🤖 AI Summary
Medical image classification often suffers from weak discriminability of critical anatomical regions due to domain-specific variations and limited labeled data. Method: This work investigates the transferability of segmentation foundation models—specifically the Segment Anything Model (SAM)—to medical image classification. To address anatomical ambiguity without fine-tuning SAM’s large-scale parameters, we freeze its image encoder as a generic feature extractor and introduce a Spatially Localized Channel Attention (SLCA) mechanism that adaptively recalibrates channel-wise feature weights in a spatially aware manner. Contribution/Results: To our knowledge, this is the first successful adaptation of SAM to medical image classification without parameter tuning, achieving an optimal balance between generalizability and computational efficiency.
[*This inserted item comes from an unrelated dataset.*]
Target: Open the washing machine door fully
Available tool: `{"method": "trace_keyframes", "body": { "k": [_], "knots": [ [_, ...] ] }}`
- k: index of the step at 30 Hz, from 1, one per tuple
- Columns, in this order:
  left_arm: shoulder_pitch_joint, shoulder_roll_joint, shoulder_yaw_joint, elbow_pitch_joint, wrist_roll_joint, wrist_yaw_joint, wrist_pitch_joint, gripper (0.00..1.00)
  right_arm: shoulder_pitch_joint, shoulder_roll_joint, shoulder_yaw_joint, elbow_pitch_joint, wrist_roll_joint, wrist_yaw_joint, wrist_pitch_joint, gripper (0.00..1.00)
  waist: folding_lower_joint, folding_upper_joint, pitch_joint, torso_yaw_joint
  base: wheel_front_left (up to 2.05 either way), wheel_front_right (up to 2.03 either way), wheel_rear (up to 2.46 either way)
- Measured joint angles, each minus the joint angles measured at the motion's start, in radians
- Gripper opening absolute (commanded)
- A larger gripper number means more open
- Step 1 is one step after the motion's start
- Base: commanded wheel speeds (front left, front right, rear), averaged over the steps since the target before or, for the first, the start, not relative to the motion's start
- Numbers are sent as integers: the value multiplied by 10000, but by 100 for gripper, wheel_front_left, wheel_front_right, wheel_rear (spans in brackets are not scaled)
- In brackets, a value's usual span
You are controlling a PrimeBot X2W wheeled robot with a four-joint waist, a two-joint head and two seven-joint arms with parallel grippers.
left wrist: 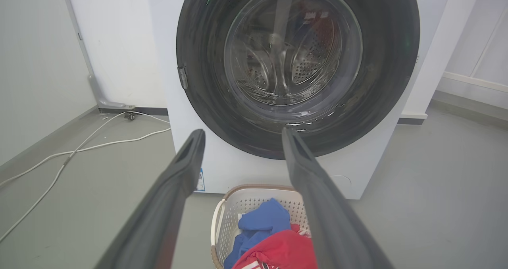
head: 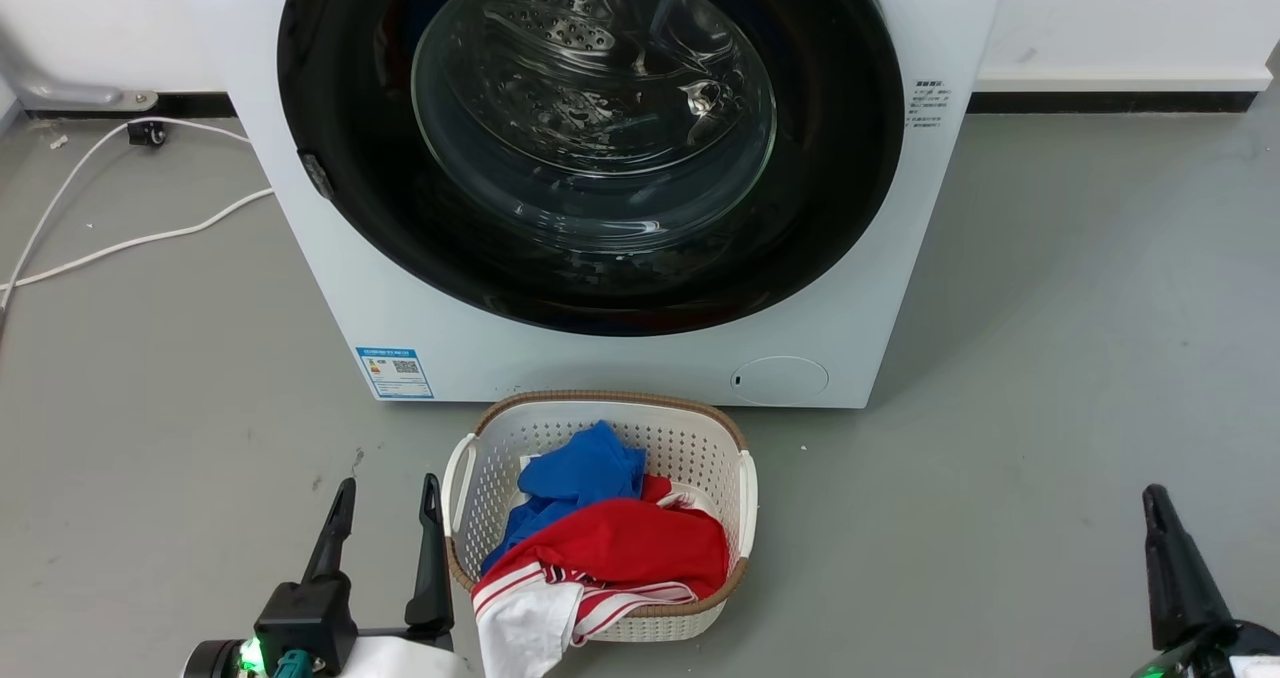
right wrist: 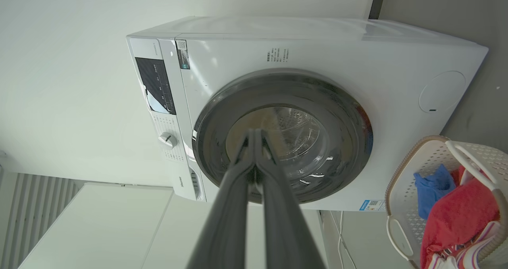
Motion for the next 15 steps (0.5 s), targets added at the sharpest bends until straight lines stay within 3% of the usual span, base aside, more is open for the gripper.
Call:
{"method": "trace_keyframes", "body": {
  "k": [7, 15],
  "knots": [
    [-89, 2, 15, -127, 240, 176, 0, 100, -953, -169, -802, 445, -111, 0, 222, 0, 0, 0, 206, 65, 0, 0, 0],
    [-824, 2, -42, -449, 418, 347, 0, 100, -3928, -1590, -1958, 1747, 35, 0, 988, 0, 0, 0, 1298, 293, 0, 0, 0]
  ]
}}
Extensive experiments on three public medical image classification benchmarks demonstrate significant improvements in accuracy and exceptional data efficiency in few-shot settings, validating that segmentation priors effectively enhance classification performance.
📝 Abstract
Recent advancements in foundation models, such as the Segment Anything Model (SAM), have shown strong performance in various vision tasks, particularly image segmentation, due to their impressive zero-shot segmentation capabilities. However, effectively adapting such models for medical image classification is still a less explored topic. In this paper, we introduce a new framework to adapt SAM for medical image classification. First, we utilize the SAM image encoder as a feature extractor to capture segmentation-based features that convey important spatial and contextual details of the image, while freezing its weights to avoid unnecessary overhead during training. Next, we propose a novel Spatially Localized Channel Attention (SLCA) mechanism to compute spatially localized attention weights for the feature maps. The features extracted from SAM's image encoder are processed through SLCA to compute attention weights, which are then integrated into deep learning classification models to enhance their focus on spatially relevant or meaningful regions of the image, thus improving classification performance. Experimental results on three public medical image classification datasets demonstrate the effectiveness and data-efficiency of our approach.